Jesus is not only the model but also the one in whose image we are being created. “We must grow up in every way into him who is the head, into Christ” (Eph. 4:15, italics added). This includes the “sharing of his sufferings by becoming like him in his death” (Phil. 3:10).
Our culture has a warped idea of what constitutes the good life, in large part because it has a mistaken view of God. God is said to be characterized by glory, peace, power, and joy. So far so good. But the Bible never tires of reminding us that God’s identity also includes suffering: God was in Christ reconciling the world to himself. How? By suffering and dying on a cross. On the cross, Christ suffered and suffered unimaginably, suffered to the horrible point of feeling deserted by the God of glory and power.
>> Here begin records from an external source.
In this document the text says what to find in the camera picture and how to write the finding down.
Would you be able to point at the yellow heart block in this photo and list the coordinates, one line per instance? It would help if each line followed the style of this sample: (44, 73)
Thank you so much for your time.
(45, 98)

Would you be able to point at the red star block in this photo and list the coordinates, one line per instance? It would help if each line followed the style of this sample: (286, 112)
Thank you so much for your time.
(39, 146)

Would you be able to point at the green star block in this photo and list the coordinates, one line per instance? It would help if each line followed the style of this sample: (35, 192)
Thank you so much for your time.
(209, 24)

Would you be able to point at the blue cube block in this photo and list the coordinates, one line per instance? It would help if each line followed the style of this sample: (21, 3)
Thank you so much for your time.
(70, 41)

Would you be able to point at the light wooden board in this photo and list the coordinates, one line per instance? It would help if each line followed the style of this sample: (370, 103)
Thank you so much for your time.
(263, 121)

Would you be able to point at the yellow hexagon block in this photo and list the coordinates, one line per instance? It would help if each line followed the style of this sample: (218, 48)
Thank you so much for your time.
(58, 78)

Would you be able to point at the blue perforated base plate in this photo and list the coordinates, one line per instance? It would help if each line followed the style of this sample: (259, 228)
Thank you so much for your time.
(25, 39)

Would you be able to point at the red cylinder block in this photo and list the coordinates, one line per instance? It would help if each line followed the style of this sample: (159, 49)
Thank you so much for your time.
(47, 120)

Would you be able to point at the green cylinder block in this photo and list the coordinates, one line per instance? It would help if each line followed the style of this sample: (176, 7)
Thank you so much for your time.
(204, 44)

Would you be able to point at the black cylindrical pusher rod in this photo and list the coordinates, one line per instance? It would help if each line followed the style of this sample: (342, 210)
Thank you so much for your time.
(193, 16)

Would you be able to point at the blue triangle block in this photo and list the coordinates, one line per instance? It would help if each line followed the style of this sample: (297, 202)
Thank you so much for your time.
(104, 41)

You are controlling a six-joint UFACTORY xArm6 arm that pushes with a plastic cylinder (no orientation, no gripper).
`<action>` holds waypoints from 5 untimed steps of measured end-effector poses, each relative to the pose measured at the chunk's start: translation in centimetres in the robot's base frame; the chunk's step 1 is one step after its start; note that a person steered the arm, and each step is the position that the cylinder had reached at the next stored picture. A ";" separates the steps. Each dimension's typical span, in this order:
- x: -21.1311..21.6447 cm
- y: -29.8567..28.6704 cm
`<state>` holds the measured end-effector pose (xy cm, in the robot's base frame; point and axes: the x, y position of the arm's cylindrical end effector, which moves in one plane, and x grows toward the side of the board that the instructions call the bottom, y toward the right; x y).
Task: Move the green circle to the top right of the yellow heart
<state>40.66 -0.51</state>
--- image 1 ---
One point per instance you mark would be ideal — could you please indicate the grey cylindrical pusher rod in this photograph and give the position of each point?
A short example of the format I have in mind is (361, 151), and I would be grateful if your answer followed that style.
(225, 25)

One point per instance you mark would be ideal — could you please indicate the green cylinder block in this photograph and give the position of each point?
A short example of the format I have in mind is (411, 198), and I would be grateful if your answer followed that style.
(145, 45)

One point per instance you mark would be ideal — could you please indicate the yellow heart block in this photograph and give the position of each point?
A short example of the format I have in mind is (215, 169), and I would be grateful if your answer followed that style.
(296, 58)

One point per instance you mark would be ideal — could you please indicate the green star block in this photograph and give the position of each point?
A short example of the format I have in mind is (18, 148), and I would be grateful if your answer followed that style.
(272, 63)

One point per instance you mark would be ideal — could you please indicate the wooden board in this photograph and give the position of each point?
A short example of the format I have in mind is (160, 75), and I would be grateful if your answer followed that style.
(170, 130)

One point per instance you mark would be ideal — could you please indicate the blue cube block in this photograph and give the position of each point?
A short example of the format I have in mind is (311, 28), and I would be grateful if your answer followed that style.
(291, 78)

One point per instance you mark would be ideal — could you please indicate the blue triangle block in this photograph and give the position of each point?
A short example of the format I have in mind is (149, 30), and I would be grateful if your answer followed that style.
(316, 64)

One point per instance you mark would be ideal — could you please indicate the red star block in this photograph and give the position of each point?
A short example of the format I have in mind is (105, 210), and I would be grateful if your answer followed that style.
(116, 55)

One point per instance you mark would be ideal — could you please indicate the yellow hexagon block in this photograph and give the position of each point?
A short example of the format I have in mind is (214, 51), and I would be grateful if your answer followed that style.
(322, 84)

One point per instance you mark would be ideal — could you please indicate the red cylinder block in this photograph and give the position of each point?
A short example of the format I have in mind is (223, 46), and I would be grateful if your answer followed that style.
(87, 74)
All that was left for Jesus was the Father who, setting aside glory and power, suffers in silence.
The church father Origen put it like this:
But the Father himself, the God of the universe, he who is full of long-suffering, mercy, and pity, does he not suffer in some way? Or do you not know that, when he concerns himself with human affairs, he suffers a human passion? “For the Lord your God has taken on himself your ways, like someone who takes upon himself his child.” God thus takes upon himself our ways, as the Son of God takes upon himself our passions. The Father himself is not impassible. If one prays to him, he takes pity and is compassionate. He suffers a passion of love [passio caritatis].
Our suffering is grounded in our passion for the good, the true, and the beautiful. We suffer when we see in our lives or in our world that the good, the true, and the beautiful have been thwarted, when injustice has won the day, when evil has temporarily triumphed. There would be something wrong with us if we didn’t suffer at such times. It’s one of the ways we reflect the image of God—we suffer in ways similar to his suffering. That’s not to deny that much of our suffering is wrapped up with self-pity and arrogance—Lord, have mercy. But at it’s core, suffering is a divine gift, the gift of suffering love.
Naturally, we sometimes angrily reject this gift, this call to enter willingly into suffering. We curse God. We rail at him. We say God is not like that, or if he is, we want nothing to do with him or his religion. This doesn't relieve our suffering, of course, but only turns it into bitterness. And let's admit that bitterness tastes good for a time. We're asserting ourselves against our fate, against almighty God, in fact. We feel alive with anger as we smash our false idol, the one we’ve created, the one shaped in the image of who we believe God is supposed to be. In our rage, we savor sweet bitterness.
This is where our post-Christian world has landed. Our culture’s intellectual elite have, for some decades now, marginalized the real God, the one who came to us in Christ. On the one hand, he is identified as a good, gentle, peaceful God, the grandfather God, the harmless God, the one who is easy to blithely ignore. Or he is disparaged as the God who should have known better, the one we self-righteously chastise, albeit indirectly: “How could a good and powerful God allow this to happen!?”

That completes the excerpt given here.